§ What is being asked
What you return should be every line below, word for word, and none of the images.

§ Data section
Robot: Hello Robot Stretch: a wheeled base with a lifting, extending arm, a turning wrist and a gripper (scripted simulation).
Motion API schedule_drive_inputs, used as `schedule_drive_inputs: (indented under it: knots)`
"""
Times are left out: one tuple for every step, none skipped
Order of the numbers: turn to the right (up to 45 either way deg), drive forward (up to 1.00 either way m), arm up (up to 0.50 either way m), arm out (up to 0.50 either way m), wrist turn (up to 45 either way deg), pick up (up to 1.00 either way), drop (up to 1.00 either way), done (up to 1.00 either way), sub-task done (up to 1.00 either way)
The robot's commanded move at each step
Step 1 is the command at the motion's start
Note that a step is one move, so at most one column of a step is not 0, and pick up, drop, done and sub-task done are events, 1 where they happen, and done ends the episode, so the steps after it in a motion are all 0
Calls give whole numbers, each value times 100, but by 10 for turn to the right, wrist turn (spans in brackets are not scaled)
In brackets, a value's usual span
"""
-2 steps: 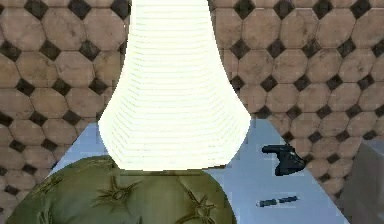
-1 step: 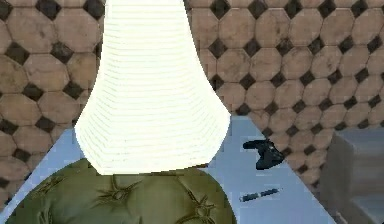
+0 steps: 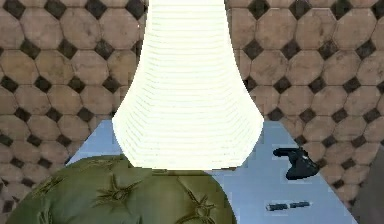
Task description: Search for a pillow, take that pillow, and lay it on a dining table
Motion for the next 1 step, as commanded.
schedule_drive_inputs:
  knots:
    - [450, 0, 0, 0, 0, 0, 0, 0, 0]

§ Exercise response
Robot: Hello Robot Stretch: a wheeled base with a lifting, extending arm, a turning wrist and a gripper (scripted simulation).
Motion API schedule_drive_inputs, used as `schedule_drive_inputs: (indented under it: knots)`
"""
Times are left out: one tuple for every step, none skipped
Order of the numbers: turn to the right (up to 45 either way deg), drive forward (up to 1.00 either way m), arm up (up to 0.50 either way m), arm out (up to 0.50 either way m), wrist turn (up to 45 either way deg), pick up (up to 1.00 either way), drop (up to 1.00 either way), done (up to 1.00 either way), sub-task done (up to 1.00 either way)
The robot's commanded move at each step
Step 1 is the command at the motion's start
Note that a step is one move, so at most one column of a step is not 0, and pick up, drop, done and sub-task done are events, 1 where they happen, and done ends the episode, so the steps after it in a motion are all 0
Calls give whole numbers, each value times 100, but by 10 for turn to the right, wrist turn (spans in brackets are not scaled)
In brackets, a value's usual span
"""
-2 steps: 
-1 step: 
+0 steps: 
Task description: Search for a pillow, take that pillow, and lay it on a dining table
Motion for the next 1 step, as commanded.
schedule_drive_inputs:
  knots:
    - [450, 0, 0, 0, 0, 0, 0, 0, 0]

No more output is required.